**Instructions to follow**:
What you return must be the lines of the data that hold the word "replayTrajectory".

**Collected material**:
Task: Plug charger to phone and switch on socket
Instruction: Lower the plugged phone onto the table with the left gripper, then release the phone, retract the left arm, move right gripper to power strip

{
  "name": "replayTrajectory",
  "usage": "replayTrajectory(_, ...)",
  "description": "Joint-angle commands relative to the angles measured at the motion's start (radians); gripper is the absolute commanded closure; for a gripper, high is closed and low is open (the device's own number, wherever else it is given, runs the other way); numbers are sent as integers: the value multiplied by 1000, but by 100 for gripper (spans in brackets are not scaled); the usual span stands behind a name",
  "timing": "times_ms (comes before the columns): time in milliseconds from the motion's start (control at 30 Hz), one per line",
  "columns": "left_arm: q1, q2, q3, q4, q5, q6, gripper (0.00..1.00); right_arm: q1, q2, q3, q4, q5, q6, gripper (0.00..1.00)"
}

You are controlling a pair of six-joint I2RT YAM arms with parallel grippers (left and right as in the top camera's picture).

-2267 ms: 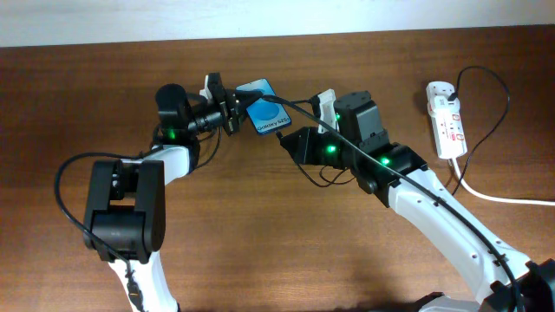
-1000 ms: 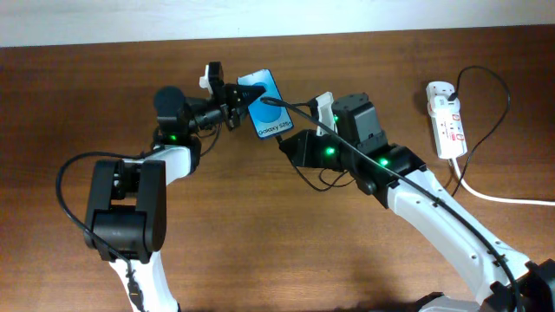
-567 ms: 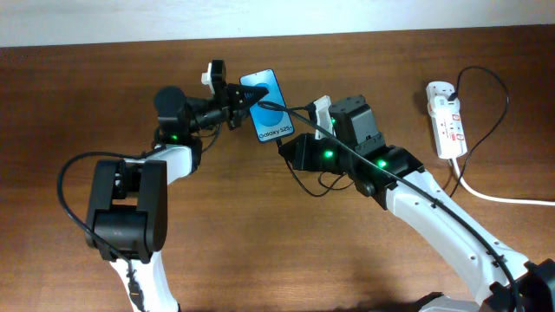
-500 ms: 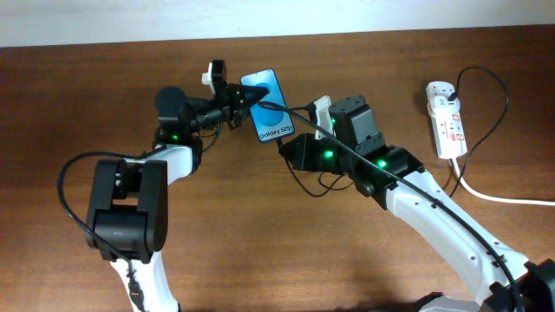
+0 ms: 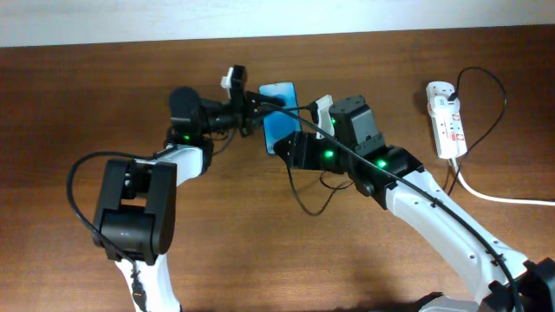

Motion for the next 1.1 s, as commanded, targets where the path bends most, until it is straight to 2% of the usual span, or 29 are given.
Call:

**Exercise solution**:
  "name": "replayTrajectory",
  "usage": "replayTrajectory(_, ...)",

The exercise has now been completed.